Foreign affairs and foreign trade minister Senator Anthony Hylton told the Sunday Observer that, as foreign minister, he could not comment either way on Mathurin’s move, saying there were “certain sensitivities” involved.
“I can’t comment,” said Hylton, who took up his appointment in April. “I will neither confirm nor deny it.”
But London sources say Mathurin will head to Brussels, home of the European Union, in August.
It’s unclear whether she will replace or join ambassador to the EU and noted expert on Caricom, Evadne Coye.
Mathurin, whose quiet expertise on international trade has broad-based respect, was named UK ambassador in April 2005 under the PJ Patterson administration, replacing Maxine Roberts who completed her two-year tour in December 2004.
As ambassador to the UK, Mathurin also has diplomatic responsibilities for Denmark, Finland, Norway, Sweden, Spain and Portugal.
She has worked with Hylton before; this being the minister’s second tour in the foreign ministry.
Word of Mathurin’s likely move to the home of the EU comes amidst jitters in Geneva that the World Trade Organisation may not complete the Doha development round by its mid-2007 deadline, before United States president George W Bush loses his fast-track powers that would allow him to sign negotiated trade deals into law, without congressional amendment.
At the same time, Jamaica and Caricom are trying to sway the EU into bigger monetary payouts to finance value-added sugar programmes to replace lost market share in Europe anticipated when the new sugar trading regime goes into effect. The EU begins phasing in a 36 per cent cut in sugar price in July.
The bloc, in December, proposed offering US$223 million a year to Caribbean producers, from 2007 until 2013, but some member states have counter-proposed that the fund start at US$154 million in 2007 and peak at US$202 million in 2013.
The final offer will depend on the EU’s 2007-2013 budget.

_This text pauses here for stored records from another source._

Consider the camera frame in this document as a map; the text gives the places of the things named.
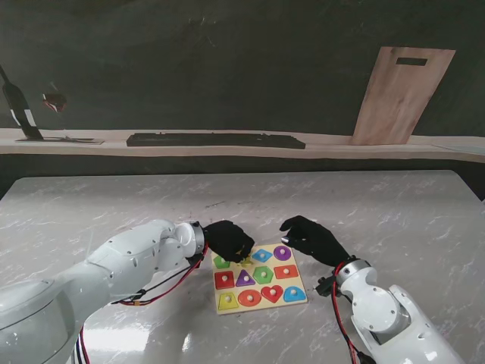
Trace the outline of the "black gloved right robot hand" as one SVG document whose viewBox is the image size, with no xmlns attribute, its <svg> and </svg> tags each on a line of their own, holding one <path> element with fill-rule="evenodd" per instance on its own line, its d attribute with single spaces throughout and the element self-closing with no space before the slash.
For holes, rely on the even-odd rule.
<svg viewBox="0 0 485 364">
<path fill-rule="evenodd" d="M 287 219 L 280 231 L 285 233 L 287 246 L 324 265 L 335 268 L 351 257 L 331 231 L 301 215 Z"/>
</svg>

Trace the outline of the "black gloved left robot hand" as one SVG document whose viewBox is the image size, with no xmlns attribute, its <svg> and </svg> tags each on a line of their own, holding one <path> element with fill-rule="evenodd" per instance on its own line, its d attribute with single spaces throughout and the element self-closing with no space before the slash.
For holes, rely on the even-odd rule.
<svg viewBox="0 0 485 364">
<path fill-rule="evenodd" d="M 255 245 L 255 241 L 232 221 L 218 221 L 202 230 L 208 247 L 227 262 L 242 262 Z"/>
</svg>

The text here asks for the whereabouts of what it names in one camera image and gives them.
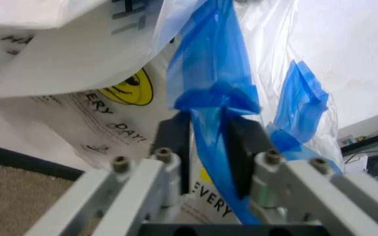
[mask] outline cable
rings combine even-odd
[[[378,152],[378,150],[374,150],[374,151],[360,151],[360,152],[354,153],[354,155],[352,155],[344,164],[348,163],[357,154],[360,154],[360,153],[372,153],[372,152]]]

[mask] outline floor
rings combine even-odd
[[[23,235],[72,183],[0,166],[0,236]]]

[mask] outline white plastic bag
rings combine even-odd
[[[165,105],[164,79],[165,61],[170,60],[174,50],[170,45],[115,86],[0,99],[0,110],[7,118],[21,113],[48,125],[95,168],[110,169],[111,160],[119,155],[138,162],[149,155],[158,123],[176,113]]]
[[[0,66],[0,98],[117,84],[157,55],[203,1],[142,1],[131,13],[123,1],[107,1],[60,29],[38,31]]]

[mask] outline crumpled blue plastic
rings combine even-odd
[[[293,60],[287,71],[274,125],[298,141],[309,141],[316,132],[322,113],[328,108],[328,94],[313,72],[301,61]]]
[[[327,110],[326,93],[313,72],[301,61],[291,62],[287,71],[277,114],[266,128],[271,142],[288,160],[311,159],[319,155],[302,145],[316,133],[322,113]],[[341,170],[329,158],[334,172]]]
[[[257,224],[239,199],[224,146],[232,116],[259,113],[243,37],[230,0],[208,0],[181,31],[166,75],[168,105],[190,112],[198,156],[216,188],[244,224]]]

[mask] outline smiley face logo
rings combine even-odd
[[[143,68],[125,81],[98,91],[115,102],[137,106],[149,104],[154,96],[150,78]]]

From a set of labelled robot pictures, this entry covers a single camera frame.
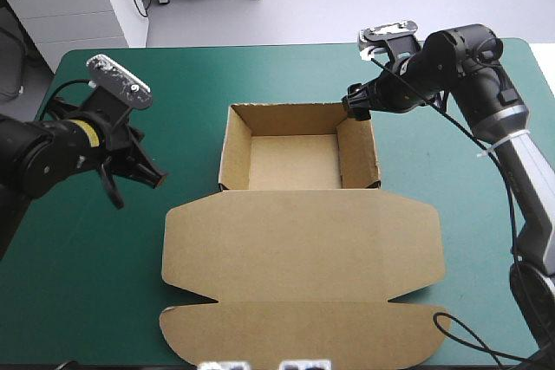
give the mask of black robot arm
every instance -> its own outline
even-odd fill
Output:
[[[92,94],[73,106],[54,98],[54,120],[23,123],[0,115],[0,258],[32,199],[77,173],[96,170],[117,208],[123,207],[114,175],[152,188],[166,173],[140,145],[129,126],[134,109],[150,107],[150,88],[105,55],[87,62]]]
[[[473,136],[491,145],[487,151],[525,218],[513,247],[519,260],[511,268],[511,290],[540,347],[533,359],[554,368],[555,173],[534,144],[528,108],[500,64],[503,42],[475,24],[435,32],[421,47],[416,29],[406,21],[361,31],[361,57],[387,52],[389,62],[373,81],[350,86],[343,105],[350,117],[367,120],[372,110],[405,113],[431,103],[445,109],[448,95],[454,97]]]

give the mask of white cabinet
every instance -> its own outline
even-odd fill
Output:
[[[141,0],[7,0],[45,61],[56,71],[74,49],[144,48]]]

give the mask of gray floor
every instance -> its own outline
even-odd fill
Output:
[[[420,38],[437,29],[484,23],[498,36],[555,42],[554,4],[555,0],[171,0],[168,5],[154,1],[148,46],[353,42],[361,28],[403,18],[418,22]],[[0,14],[0,25],[13,28],[14,23]],[[545,48],[542,52],[546,58],[540,64],[551,73],[555,54]],[[13,56],[13,45],[1,35],[0,56]],[[13,78],[10,65],[0,66],[2,85]],[[45,68],[27,67],[25,92],[12,102],[0,102],[0,113],[32,119],[49,80]]]

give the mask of cardboard box
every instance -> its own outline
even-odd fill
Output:
[[[223,190],[376,188],[380,169],[369,121],[341,103],[236,104],[219,170]]]
[[[164,281],[219,302],[161,314],[183,359],[394,369],[442,343],[443,308],[390,302],[444,276],[439,216],[364,189],[379,184],[371,125],[340,106],[230,108],[219,174],[230,191],[166,217]]]

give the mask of green tabletop
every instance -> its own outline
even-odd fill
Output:
[[[66,55],[50,91],[88,77],[84,62],[96,52]],[[218,191],[227,107],[339,101],[349,84],[379,73],[360,61],[354,44],[103,52],[151,87],[152,107],[133,113],[132,124],[170,176],[158,190],[119,179],[121,211],[94,172],[57,185],[30,207],[0,263],[0,363],[181,363],[162,337],[159,313],[205,299],[162,282],[164,217]],[[532,51],[506,40],[503,63],[531,109],[533,138],[555,161],[555,100]],[[89,91],[72,86],[64,97],[80,100]],[[454,103],[450,111],[461,119]],[[492,163],[477,159],[474,145],[429,108],[376,113],[373,122],[383,189],[433,204],[441,215],[446,278],[397,301],[445,305],[491,347],[532,353],[508,287],[506,194]],[[490,362],[451,341],[429,361]]]

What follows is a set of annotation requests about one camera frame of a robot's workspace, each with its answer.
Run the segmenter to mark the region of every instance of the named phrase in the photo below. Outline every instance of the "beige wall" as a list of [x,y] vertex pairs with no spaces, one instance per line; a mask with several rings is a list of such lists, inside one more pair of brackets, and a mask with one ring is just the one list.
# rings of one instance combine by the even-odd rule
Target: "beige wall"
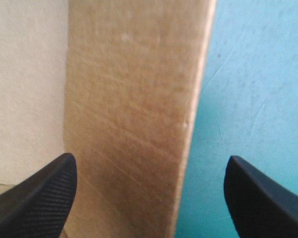
[[63,153],[67,0],[0,0],[0,183]]

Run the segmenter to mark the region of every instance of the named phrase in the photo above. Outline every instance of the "brown cardboard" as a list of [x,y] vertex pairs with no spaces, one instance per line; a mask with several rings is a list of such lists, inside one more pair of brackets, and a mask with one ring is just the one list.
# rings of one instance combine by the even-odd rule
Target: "brown cardboard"
[[70,0],[69,238],[173,237],[216,0]]

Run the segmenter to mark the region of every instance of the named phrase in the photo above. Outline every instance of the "textured black plastic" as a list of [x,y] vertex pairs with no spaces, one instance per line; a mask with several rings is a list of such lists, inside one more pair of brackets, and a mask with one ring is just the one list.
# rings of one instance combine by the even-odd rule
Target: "textured black plastic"
[[224,195],[241,238],[298,238],[298,196],[241,157],[228,162]]
[[62,154],[0,195],[0,238],[58,238],[76,193],[76,162]]

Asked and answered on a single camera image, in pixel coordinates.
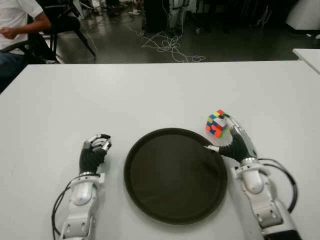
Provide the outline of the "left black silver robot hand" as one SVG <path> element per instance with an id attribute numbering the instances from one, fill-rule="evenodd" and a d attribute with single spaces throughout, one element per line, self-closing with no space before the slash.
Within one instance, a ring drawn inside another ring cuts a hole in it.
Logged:
<path id="1" fill-rule="evenodd" d="M 111 136 L 107 134 L 95 134 L 86 139 L 80 152 L 79 173 L 96 174 L 111 146 Z"/>

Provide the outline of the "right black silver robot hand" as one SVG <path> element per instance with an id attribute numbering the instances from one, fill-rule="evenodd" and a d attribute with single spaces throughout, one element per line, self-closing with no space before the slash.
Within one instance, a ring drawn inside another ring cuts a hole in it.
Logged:
<path id="1" fill-rule="evenodd" d="M 228 126 L 232 137 L 231 143 L 225 146 L 205 145 L 204 148 L 234 159 L 241 165 L 245 162 L 258 162 L 257 150 L 243 126 L 227 113 L 219 118 Z"/>

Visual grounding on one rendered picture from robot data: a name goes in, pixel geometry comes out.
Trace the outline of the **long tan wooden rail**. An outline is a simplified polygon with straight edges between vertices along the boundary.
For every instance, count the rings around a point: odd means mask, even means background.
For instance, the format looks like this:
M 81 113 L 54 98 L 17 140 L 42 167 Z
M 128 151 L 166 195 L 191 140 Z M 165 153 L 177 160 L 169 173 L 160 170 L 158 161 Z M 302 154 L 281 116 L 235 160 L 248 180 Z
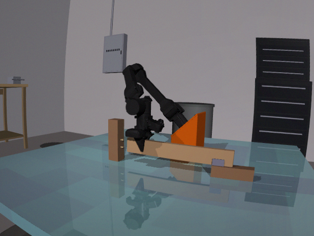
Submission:
M 213 159 L 225 161 L 224 166 L 233 167 L 235 150 L 217 149 L 187 144 L 176 144 L 145 139 L 141 152 L 134 138 L 127 138 L 127 152 L 202 164 L 211 164 Z

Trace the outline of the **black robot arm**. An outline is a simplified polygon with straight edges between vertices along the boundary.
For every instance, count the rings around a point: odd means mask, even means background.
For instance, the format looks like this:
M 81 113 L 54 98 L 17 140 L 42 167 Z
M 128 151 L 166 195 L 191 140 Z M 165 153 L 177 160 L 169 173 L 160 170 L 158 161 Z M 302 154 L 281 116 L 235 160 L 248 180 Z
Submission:
M 167 99 L 158 88 L 152 84 L 147 78 L 143 66 L 138 63 L 129 65 L 123 70 L 123 75 L 126 84 L 124 90 L 125 101 L 127 103 L 126 110 L 129 115 L 151 113 L 152 98 L 150 96 L 140 98 L 144 94 L 142 88 L 144 87 L 159 103 L 160 111 L 169 122 L 174 121 L 179 128 L 188 122 L 182 114 L 185 110 L 178 103 L 171 99 Z M 154 120 L 152 119 L 152 116 L 151 118 L 149 118 L 149 116 L 146 118 L 144 129 L 150 128 L 154 132 L 159 133 L 162 131 L 163 127 L 164 120 Z

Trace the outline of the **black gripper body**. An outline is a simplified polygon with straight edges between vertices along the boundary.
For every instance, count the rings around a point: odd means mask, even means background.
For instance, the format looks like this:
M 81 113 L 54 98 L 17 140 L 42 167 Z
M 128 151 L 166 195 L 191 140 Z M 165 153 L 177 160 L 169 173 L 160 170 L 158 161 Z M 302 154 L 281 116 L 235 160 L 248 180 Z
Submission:
M 137 119 L 136 126 L 134 126 L 134 128 L 127 129 L 125 132 L 125 136 L 131 138 L 141 138 L 144 137 L 145 134 L 151 134 L 152 130 L 150 128 L 144 129 L 144 124 L 148 116 L 149 118 L 151 118 L 151 113 L 142 113 L 135 115 L 135 119 Z

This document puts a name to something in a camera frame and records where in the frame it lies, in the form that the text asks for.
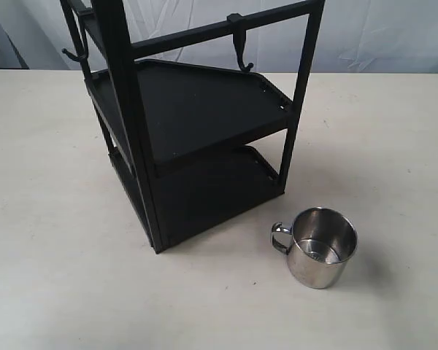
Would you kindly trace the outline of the black metal shelf rack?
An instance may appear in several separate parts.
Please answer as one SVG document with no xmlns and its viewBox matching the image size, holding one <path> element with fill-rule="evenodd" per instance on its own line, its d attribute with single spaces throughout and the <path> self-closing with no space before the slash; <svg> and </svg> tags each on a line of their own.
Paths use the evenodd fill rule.
<svg viewBox="0 0 438 350">
<path fill-rule="evenodd" d="M 323 1 L 245 18 L 251 29 L 305 16 L 292 96 L 240 71 L 225 19 L 132 42 L 121 1 L 92 1 L 79 63 L 109 159 L 161 253 L 285 192 Z"/>
</svg>

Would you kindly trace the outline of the stainless steel mug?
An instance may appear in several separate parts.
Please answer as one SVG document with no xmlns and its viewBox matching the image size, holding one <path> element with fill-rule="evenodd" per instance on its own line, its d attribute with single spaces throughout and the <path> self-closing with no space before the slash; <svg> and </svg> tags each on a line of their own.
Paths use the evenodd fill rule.
<svg viewBox="0 0 438 350">
<path fill-rule="evenodd" d="M 286 256 L 293 277 L 313 289 L 334 285 L 358 247 L 358 234 L 350 220 L 322 207 L 304 210 L 291 225 L 274 223 L 270 240 Z"/>
</svg>

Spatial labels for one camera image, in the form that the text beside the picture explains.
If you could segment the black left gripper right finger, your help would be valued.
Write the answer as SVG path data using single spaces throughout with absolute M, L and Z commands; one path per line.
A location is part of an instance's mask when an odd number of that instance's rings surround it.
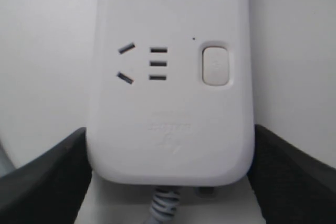
M 335 168 L 262 125 L 248 180 L 266 223 L 335 223 Z

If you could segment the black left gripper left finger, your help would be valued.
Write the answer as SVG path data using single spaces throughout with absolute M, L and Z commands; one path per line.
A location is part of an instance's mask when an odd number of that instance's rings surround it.
M 80 127 L 1 178 L 1 223 L 75 223 L 91 179 Z

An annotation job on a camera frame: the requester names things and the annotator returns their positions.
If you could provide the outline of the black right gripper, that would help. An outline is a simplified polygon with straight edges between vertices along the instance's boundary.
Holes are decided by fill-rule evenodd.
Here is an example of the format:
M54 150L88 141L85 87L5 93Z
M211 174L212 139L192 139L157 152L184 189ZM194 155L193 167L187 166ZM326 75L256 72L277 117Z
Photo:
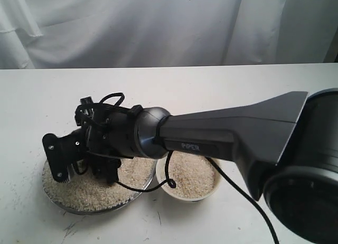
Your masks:
M85 169L91 169L96 178L103 178L107 184L119 181L118 168L121 159L112 155L108 148L109 115L121 104L119 99L114 105L105 103L109 96L102 98L99 102L93 102L90 96L80 99L80 105L75 110L75 121L80 127L81 141L85 151Z

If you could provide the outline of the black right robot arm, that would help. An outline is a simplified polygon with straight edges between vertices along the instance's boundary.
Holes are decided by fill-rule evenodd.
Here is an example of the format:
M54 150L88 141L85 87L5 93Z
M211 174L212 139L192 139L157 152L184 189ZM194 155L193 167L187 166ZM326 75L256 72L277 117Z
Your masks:
M177 151L234 162L254 200L290 231L337 243L337 89L292 91L242 107L171 115L81 104L91 154L159 159Z

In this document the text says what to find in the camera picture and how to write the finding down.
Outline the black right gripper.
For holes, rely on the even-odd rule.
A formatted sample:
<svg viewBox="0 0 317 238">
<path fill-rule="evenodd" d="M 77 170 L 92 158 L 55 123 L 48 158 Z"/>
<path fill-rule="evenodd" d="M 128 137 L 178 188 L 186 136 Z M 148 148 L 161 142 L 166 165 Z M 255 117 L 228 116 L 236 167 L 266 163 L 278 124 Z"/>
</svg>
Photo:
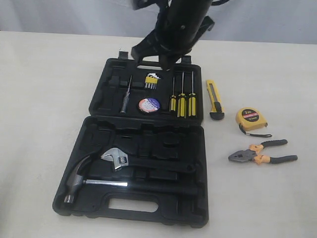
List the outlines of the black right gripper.
<svg viewBox="0 0 317 238">
<path fill-rule="evenodd" d="M 213 27 L 214 21 L 205 14 L 161 12 L 154 30 L 132 47 L 131 56 L 136 63 L 158 56 L 162 70 L 169 71 Z"/>
</svg>

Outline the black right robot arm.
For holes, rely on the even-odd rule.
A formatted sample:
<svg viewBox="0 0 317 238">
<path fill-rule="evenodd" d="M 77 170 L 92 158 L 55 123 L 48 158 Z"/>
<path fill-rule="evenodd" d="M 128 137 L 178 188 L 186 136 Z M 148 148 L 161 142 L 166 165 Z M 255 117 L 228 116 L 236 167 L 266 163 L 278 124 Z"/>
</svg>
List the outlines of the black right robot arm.
<svg viewBox="0 0 317 238">
<path fill-rule="evenodd" d="M 203 34 L 210 31 L 214 21 L 208 16 L 211 6 L 226 0 L 133 0 L 134 10 L 156 4 L 159 13 L 154 29 L 131 49 L 132 58 L 140 63 L 144 58 L 157 56 L 163 70 L 190 53 Z"/>
</svg>

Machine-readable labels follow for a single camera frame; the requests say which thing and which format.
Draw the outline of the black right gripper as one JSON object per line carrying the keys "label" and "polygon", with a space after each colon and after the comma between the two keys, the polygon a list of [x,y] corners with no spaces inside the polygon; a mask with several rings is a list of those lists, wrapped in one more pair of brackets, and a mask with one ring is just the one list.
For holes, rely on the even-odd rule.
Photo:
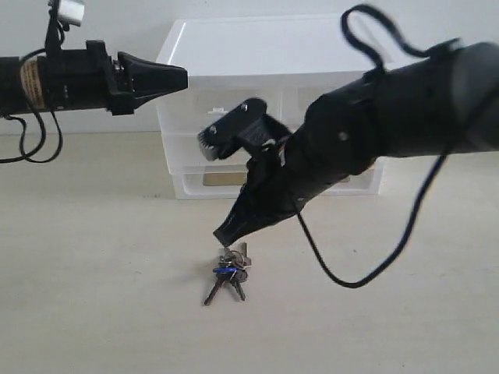
{"label": "black right gripper", "polygon": [[303,208],[303,131],[289,129],[269,115],[251,136],[269,135],[253,146],[247,180],[214,237],[230,246],[240,238],[293,218]]}

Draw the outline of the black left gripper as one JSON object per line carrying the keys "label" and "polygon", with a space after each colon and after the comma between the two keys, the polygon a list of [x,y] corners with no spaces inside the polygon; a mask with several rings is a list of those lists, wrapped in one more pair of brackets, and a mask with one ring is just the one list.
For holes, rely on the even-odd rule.
{"label": "black left gripper", "polygon": [[103,41],[87,41],[84,49],[39,57],[37,66],[45,111],[105,109],[114,116],[132,115],[149,101],[188,88],[184,68],[122,51],[113,58]]}

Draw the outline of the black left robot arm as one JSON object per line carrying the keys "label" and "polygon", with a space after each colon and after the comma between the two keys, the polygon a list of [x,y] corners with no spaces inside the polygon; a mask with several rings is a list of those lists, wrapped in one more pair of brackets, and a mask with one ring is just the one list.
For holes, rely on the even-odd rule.
{"label": "black left robot arm", "polygon": [[131,115],[140,106],[188,87],[183,67],[149,62],[120,51],[108,55],[103,41],[60,50],[22,63],[1,60],[1,113],[105,109]]}

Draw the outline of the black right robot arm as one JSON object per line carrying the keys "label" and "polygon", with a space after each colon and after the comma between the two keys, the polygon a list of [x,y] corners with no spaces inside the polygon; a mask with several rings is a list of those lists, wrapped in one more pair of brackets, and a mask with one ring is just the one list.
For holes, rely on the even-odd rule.
{"label": "black right robot arm", "polygon": [[251,98],[218,121],[224,152],[250,155],[239,197],[214,236],[225,246],[293,217],[311,199],[379,157],[439,154],[459,136],[456,153],[498,148],[498,104],[471,126],[465,120],[498,83],[498,47],[478,43],[358,79],[325,93],[294,132]]}

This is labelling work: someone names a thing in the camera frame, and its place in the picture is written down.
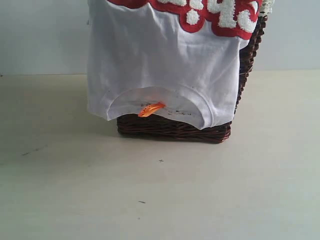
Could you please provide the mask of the grey floral basket liner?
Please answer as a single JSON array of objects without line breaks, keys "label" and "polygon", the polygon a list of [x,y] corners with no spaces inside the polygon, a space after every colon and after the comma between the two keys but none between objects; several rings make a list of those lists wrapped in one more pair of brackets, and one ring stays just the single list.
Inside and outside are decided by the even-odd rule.
[{"label": "grey floral basket liner", "polygon": [[265,17],[272,13],[272,7],[275,0],[263,0],[261,6],[259,7],[259,16]]}]

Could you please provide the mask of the dark brown wicker basket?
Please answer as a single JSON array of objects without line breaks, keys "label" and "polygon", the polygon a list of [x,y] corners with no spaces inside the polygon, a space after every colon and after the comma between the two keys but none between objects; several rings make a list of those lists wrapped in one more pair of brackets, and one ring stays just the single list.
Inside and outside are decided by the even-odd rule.
[{"label": "dark brown wicker basket", "polygon": [[[268,14],[263,12],[258,17],[255,30],[248,45],[240,50],[240,70],[236,104],[242,98],[250,72],[253,69],[254,58],[259,44],[262,42]],[[139,118],[136,114],[127,114],[116,119],[117,131],[121,135],[137,138],[167,139],[173,141],[203,142],[220,144],[231,135],[231,122],[199,130],[190,124],[173,121],[158,115]]]}]

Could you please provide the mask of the white t-shirt with red lettering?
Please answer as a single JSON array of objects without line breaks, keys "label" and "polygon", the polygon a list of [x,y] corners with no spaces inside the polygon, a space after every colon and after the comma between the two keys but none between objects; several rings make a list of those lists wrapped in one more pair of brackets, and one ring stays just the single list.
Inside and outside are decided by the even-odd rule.
[{"label": "white t-shirt with red lettering", "polygon": [[202,130],[233,120],[240,50],[261,0],[90,0],[88,110],[154,114]]}]

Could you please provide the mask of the orange neck label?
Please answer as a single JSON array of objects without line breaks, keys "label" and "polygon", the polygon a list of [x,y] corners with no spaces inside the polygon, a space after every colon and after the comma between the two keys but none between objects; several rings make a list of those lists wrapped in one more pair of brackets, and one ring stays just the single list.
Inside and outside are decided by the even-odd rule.
[{"label": "orange neck label", "polygon": [[149,104],[146,107],[144,107],[138,114],[138,117],[140,118],[147,118],[157,112],[160,109],[163,109],[166,105],[162,102]]}]

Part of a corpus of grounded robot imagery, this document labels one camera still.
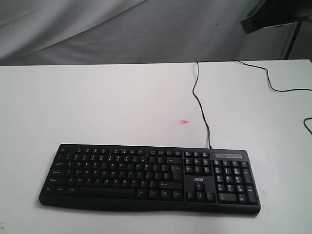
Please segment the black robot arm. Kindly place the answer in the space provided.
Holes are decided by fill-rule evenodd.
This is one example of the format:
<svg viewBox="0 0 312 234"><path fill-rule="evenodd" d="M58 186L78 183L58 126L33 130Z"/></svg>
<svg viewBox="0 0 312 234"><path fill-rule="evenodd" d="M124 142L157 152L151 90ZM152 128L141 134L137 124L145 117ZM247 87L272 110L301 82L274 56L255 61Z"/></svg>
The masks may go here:
<svg viewBox="0 0 312 234"><path fill-rule="evenodd" d="M241 21L245 34L306 20L312 15L311 0L261 0Z"/></svg>

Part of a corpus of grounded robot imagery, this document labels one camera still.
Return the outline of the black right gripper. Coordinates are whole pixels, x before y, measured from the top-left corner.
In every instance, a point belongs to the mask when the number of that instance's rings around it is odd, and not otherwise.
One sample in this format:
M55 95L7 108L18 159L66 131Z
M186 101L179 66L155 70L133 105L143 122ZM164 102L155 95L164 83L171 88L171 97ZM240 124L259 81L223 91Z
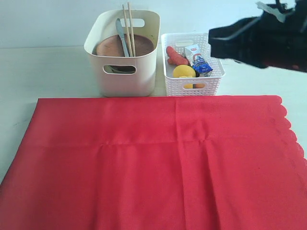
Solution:
M209 30L211 57L233 59L259 69L275 67L299 72L307 70L307 2L296 0L287 8L256 2L263 10L260 17L243 18L234 24ZM232 40L252 29L250 47Z

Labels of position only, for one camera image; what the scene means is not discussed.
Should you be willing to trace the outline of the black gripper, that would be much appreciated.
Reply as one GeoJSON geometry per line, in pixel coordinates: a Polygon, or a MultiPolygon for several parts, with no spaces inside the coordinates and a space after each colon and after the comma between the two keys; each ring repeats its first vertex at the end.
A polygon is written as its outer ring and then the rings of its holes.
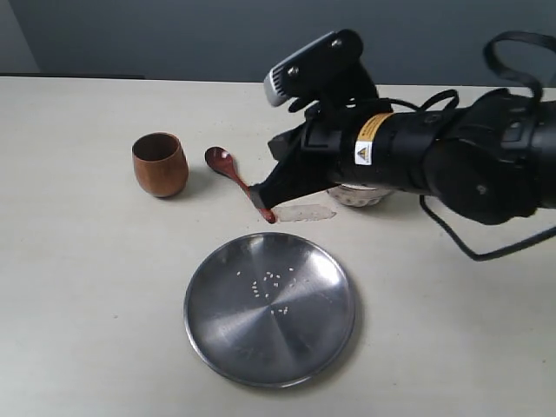
{"type": "Polygon", "coordinates": [[[280,160],[268,177],[250,187],[258,209],[272,209],[340,184],[391,189],[392,170],[380,165],[383,149],[365,126],[375,116],[391,116],[386,98],[320,100],[305,111],[305,122],[274,136],[268,148],[280,160]]]}

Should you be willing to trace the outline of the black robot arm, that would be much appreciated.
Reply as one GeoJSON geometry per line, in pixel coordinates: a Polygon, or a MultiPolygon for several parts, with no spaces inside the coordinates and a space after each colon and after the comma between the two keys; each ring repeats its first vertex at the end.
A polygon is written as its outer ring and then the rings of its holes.
{"type": "Polygon", "coordinates": [[[276,166],[250,190],[271,209],[338,185],[431,195],[467,219],[496,225],[555,205],[555,104],[496,89],[461,108],[453,91],[393,111],[390,99],[345,109],[316,104],[269,142],[276,166]]]}

Mathurin’s skills also fall squarely into what former WTO chief Supachai Panitchpakdi had been pushing for from members – the assigning of experts in ‘commercial diplomacy’ to Geneva to fire up the pace of world trade negotiations, as it became clear that the pre-agreements needed for a successful Hong Kong round in December 2005 were behind schedule and would likely derail progress, as eventually happened.
Prior to her diplomatic assignment in London, Mathurin, a career foreign service officer, was steeped in trade negotiations as undersecretary for trade in the foreign ministry and as ambassador for external negotiations.
Much of her popularity flowed from her knack for breaking down highly complex trade jargon for digestion and action by businesses and lawmakers.
Brussels would be familiar stomping grounds for Mathurin, having once served the Jamaican embassy there as first secretary for the mission to the European Union.
Hylton was appointed foreign minister at the end of March, replacing KD Knight who resigned when Portia Simpson Miller became head of government.
Mathurin’s replacement in London is expected to be a former government minister.